[DATA SECTION — start]

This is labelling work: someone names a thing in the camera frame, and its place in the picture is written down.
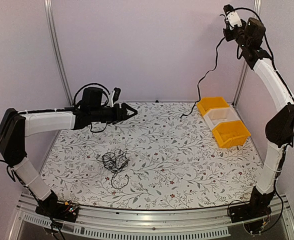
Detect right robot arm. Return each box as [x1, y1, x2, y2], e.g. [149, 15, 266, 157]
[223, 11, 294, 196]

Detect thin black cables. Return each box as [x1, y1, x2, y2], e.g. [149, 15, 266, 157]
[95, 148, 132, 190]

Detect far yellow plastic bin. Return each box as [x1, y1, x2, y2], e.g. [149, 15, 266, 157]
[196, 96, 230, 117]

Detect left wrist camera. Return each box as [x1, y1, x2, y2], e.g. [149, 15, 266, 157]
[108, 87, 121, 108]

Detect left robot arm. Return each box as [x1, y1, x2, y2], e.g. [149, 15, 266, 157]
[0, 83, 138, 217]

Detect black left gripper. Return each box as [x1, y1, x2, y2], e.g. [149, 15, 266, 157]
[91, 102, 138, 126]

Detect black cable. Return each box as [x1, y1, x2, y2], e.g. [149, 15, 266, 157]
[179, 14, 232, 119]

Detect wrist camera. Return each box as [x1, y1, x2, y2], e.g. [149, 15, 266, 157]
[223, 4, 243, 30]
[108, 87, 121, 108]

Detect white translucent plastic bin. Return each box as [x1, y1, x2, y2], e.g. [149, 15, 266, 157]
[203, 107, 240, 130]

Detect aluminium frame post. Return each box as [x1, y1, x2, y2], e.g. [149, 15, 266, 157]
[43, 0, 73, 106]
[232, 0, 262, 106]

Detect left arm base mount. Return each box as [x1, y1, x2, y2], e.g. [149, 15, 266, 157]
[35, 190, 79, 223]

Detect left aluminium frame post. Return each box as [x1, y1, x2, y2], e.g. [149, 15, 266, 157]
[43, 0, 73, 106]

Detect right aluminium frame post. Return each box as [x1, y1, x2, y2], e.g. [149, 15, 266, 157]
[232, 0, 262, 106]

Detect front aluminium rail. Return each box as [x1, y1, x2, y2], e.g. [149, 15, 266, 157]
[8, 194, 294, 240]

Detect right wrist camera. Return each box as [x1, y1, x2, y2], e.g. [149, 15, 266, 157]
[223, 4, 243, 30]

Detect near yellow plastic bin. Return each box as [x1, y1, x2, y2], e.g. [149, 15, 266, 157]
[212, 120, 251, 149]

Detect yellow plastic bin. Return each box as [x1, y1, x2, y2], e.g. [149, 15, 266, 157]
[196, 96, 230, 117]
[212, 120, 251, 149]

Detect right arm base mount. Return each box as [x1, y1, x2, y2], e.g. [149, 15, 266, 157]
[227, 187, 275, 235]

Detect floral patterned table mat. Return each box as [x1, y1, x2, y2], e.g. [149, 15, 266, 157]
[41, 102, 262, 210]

[DATA SECTION — finish]
[DATA SECTION — start]

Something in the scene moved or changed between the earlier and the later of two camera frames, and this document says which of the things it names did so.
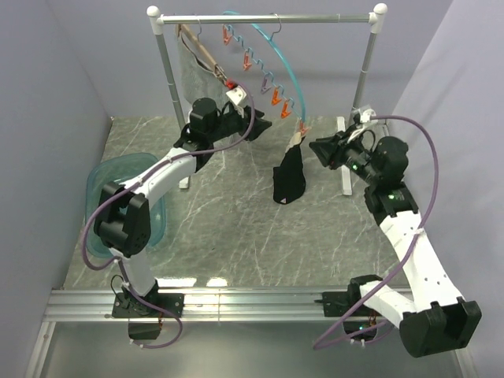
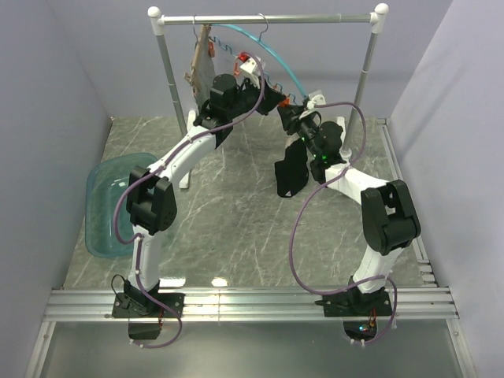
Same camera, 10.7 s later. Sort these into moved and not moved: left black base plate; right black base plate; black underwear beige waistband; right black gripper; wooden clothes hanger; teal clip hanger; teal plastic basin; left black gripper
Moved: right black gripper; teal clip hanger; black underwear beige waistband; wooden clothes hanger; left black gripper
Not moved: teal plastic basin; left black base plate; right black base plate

[DATA SECTION — finish]
[DATA SECTION — start]

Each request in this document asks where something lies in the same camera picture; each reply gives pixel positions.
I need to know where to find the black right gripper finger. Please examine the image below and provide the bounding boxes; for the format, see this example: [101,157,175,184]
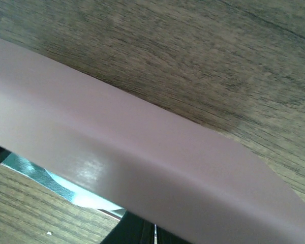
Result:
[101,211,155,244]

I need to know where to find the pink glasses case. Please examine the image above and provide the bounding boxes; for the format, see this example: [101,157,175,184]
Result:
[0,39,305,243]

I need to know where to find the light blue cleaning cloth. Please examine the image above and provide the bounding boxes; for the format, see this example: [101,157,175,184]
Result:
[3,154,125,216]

[DATA SECTION — finish]

### WHAT IS BEING ASKED
Which lines hold the string "provide"? Copy all of them from the data above.

### RESPONSE TO THE EXERCISE
I need to know where to find the black right gripper finger. Please examine the image below and provide the bounding boxes; for the format, see this example: [101,157,175,184]
I need to know where to find the pink glasses case. Please examine the image above and provide the bounding boxes; for the format, see this example: [101,157,175,184]
I need to know where to find the light blue cleaning cloth. Please examine the image above and provide the bounding boxes; for the format, see this example: [101,157,175,184]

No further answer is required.